Nance believes service reductions might be inevitable for certain routes. He sees Bremerton, where I live, as a place residents would favor increased passenger ferry service - even if it meant cutting car ferry service. Such boats would arrive sooner, their crews would be smaller and service delivery cheaper, he argues.

I wish it were that simple. More than a decade ago, I took on a story with former reporter Ed Friedrich at the Kitsap Sun that examined this very question: Could you eliminate one Seattle-Bremerton car ferry and replace it with more passenger-only ferry service?

Kitsap County is the rare place voters approved a sales tax increase for three routes to Seattle from Kingston, Bremerton and Southworth. But because of wake restrictions on the Bremerton route, its fast ferry, while shortening the journey to 30 minutes, can carry only about 118 passengers. Its specialized hydrofoil zips through Rich Passage, a catamaran that looks like a cross between an Argosy Tours sightseer and a cigarette boat.

Conversely, state ferries like the 1968-built Kaleetan, whose remnant agility can carry 1,195 people but is also old enough to pass as a museum ship, often has excess capacity beyond its weekend and commuter runs.

So on size, Bremerton lacks a Goldilocks boat. But reducing the route to more passenger service today would drastically shortchange the run's overall capacity - at least until a bigger low-wake passenger vessel can be built.

Each state route has its own challenges, but all suffer from an aging fleet prone to breakdowns - replacing them must be priority one. Where Nance's bill can help is where local communities separated by water bond together to create a partnership and finance their own passenger ferry routes. His legislation rightly gives them powers they don't have now.
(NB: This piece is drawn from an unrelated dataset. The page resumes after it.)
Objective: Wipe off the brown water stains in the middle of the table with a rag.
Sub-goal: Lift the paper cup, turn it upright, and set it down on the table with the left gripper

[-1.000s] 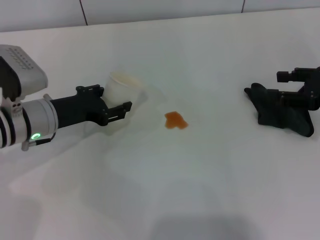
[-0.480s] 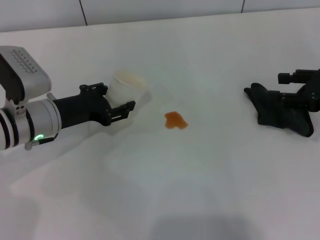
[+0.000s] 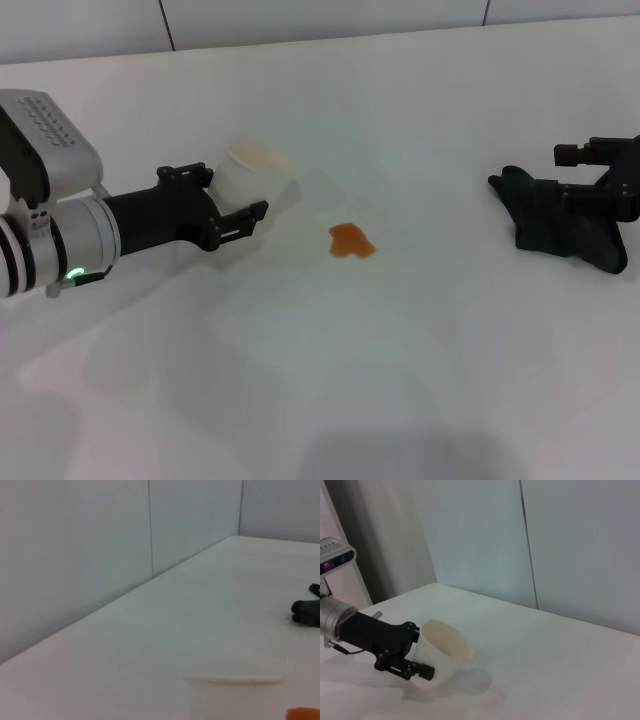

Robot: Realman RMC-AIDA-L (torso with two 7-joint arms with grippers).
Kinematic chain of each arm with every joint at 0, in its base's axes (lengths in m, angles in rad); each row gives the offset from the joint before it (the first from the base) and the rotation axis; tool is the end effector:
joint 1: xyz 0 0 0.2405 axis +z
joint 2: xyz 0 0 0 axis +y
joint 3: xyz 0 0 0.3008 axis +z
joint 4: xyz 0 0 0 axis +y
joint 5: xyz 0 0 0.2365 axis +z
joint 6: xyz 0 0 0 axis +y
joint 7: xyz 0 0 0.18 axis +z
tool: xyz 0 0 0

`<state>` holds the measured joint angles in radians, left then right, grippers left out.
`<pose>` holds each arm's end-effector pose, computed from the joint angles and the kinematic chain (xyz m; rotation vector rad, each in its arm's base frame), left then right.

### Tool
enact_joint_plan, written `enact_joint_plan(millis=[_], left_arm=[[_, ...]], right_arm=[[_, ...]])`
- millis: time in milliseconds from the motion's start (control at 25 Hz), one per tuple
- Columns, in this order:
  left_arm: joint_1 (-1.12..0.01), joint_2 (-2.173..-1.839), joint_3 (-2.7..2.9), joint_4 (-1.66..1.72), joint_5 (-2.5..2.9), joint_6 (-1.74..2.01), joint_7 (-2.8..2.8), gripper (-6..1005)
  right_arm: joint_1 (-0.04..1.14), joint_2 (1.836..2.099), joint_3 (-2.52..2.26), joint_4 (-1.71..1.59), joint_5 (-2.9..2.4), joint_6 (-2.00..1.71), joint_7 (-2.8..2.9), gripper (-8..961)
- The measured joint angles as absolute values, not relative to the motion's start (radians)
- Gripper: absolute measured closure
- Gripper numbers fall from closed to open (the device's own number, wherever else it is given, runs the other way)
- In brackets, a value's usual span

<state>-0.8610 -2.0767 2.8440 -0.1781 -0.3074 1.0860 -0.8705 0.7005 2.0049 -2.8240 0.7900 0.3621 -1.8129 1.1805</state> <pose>-0.2875 0.4470 -0.1362 -2.6173 -0.3995 -0.4069 0.3632 0.3740 0.0447 -2.5067 0.6725 0.5588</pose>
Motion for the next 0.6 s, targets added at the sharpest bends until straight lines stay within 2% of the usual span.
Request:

In the meantime, it's imperative these two lawmakers get back to the negotiating table.

Rep. Nance, keep the fire in your belly for ferries, but recognize an all-of-the-above water transportation strategy has downsides. Legislators and the governor can't, and won't, say yes to funding forever; the Legislature's priority must remain rebuilding the state system.

Sen. Liias, continue your pursuit of the state system's revitalization - but see the light to give genuine leeway to local communities, as Rep. Nance has called for, to set up their own passenger ferries if they're willing to pay their own way.

The 2027 legislative session will pick up on these very questions. Lawmakers balked on a plan this year by Gov. Bob Ferguson to put almost $1 billion into ferry construction. But the transportation committees did fund a $750,000 everything-and-the-kitchen-sink ferry study - including what boats are best to move people across the Salish Sea.

More than anything, Rep. Nance and Sen. Liias, please get your oars rowing in the same direction again. The future of our ferry system depends on it.